Coastal systems such as mangroves have been shown to have a mitigating effect on coastal hazards, including tsunamis. These nature-based solutions are identified in the guidelines for the Australian Government’s flagship initiative for disaster resilience and risk reduction. The Disaster Ready Fund is administered by the National Emergency Management Agency and funds eligible projects under either Stream One - Systemic risk reduction or Stream Two - Infrastructure. Stream Two includes investment in green-blue infrastructure, or nature-based solutions.3 These solutions often involve local communities and help raise risk awareness as well as the value of these structures.

Advances in technology present exciting opportunities to progress risk management of tsunami in Australia. With quantum computing on the horizon, coupled with new sensors, we could have the ability to better characterise an earthquake rupture to input to fast tsunami models in near real-time that could result in targeted warnings. The rapid emergence of machine learning models presents vast opportunities for development in the modelling space (see an example by Mulia et al. 2022). There remains the question as to whether such investment is viable in the absence of not knowing the risk. Are efforts better spent elsewhere, at least in the short term, to improve inundation modelling for key parts of the Australian coastline so we can understand the risk, be better prepared and take mitigating steps?

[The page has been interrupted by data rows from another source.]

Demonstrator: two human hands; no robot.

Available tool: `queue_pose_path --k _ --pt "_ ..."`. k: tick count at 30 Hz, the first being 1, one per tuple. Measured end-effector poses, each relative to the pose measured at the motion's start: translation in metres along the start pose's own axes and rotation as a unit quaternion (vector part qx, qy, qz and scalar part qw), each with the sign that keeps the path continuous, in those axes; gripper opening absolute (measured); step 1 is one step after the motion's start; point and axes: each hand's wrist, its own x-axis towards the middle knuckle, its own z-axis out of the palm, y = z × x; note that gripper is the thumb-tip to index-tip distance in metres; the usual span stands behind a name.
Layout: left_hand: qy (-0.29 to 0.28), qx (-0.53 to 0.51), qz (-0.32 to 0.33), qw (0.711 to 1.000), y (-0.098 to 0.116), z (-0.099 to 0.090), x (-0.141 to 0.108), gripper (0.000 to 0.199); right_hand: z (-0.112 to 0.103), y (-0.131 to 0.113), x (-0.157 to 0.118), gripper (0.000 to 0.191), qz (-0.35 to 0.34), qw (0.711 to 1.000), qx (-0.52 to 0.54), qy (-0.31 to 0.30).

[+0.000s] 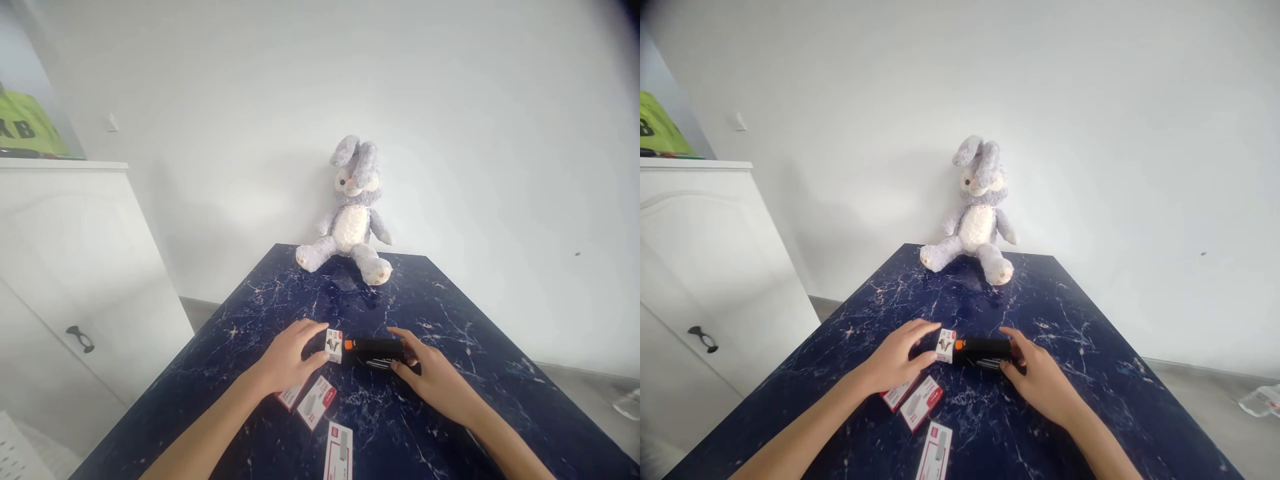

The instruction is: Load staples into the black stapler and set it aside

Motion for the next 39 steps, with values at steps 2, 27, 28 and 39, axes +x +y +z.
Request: queue_pose_path --k 2,27,28,39 --pt "-0.022 0.017 0.029 0.999 -0.002 0.004 0.002 0.053 0.002 -0.004 0.003 0.043 0.000 1.000 -0.011 0.006" --pt "-0.143 0.054 0.011 0.988 0.009 -0.009 -0.008 0.110 0.023 -0.008 0.003 0.046 0.039 0.998 -0.021 0.040" --pt "-0.124 0.057 0.006 0.991 0.009 -0.005 -0.006 0.108 0.024 -0.008 0.003 0.046 0.039 0.998 -0.019 0.041" --pt "-0.017 0.086 0.027 0.996 -0.002 0.025 0.002 0.060 0.029 -0.018 0.003 0.044 0.021 0.995 0.094 0.035"
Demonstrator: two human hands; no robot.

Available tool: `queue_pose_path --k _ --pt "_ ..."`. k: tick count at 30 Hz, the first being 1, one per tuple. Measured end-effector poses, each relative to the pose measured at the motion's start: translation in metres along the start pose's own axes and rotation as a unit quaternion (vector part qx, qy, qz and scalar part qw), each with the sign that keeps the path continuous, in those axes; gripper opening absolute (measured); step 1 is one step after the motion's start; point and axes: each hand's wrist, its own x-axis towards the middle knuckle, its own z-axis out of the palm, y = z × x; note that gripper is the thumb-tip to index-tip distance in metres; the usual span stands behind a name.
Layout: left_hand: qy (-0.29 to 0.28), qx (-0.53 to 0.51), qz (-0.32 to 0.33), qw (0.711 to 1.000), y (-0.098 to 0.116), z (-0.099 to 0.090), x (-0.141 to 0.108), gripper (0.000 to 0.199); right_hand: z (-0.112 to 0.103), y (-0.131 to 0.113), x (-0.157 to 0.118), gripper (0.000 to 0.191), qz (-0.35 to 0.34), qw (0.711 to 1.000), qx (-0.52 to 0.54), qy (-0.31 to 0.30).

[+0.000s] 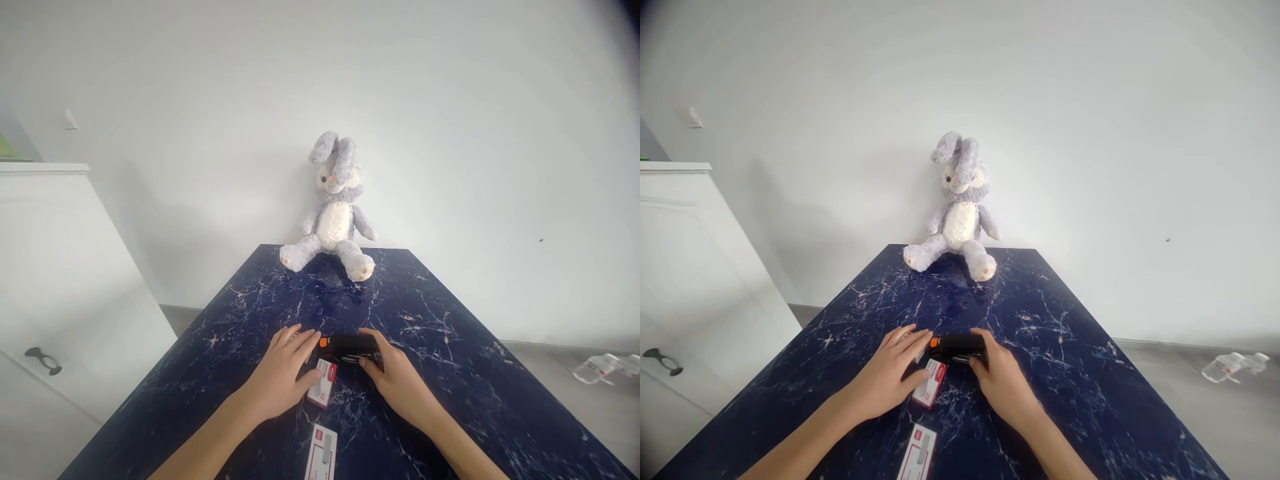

Tsunami risk management will benefit from other advancements such as an improved emergency alert system. With spatial systems rapidly advancing, it is reasonable to envision a future where location-specific warnings can be received on a personal device for those who have them.

Conclusion

There has been significant investment in tsunami risk management over the last 20 years and there are challenges yet to overcome. The Australian Tsunami Advisory Group is implementing a faster and more accurate warning system to everyone as well as understanding and communicating risk so that people know what to do when they receive a warning. This progress will be achieved with collaboration with First Nations peoples and internationally to embrace ideas from other areas of knowledge and expertise. However, raising and sustaining risk awareness for a low-frequency hazard will always be challenge and will require ongoing effort.

 Endnotes 

1. Tsunami Modelling along the East Queensland Coast and Meteotsunami in Queensland www.publications.qld.gov.au/dataset/tsunami-modelling-east-queensland-coast.

2. Tsunami evacuation areas of Queensland, at www.fire.qld.gov.au/prepare/tsunami/evacuation-areas.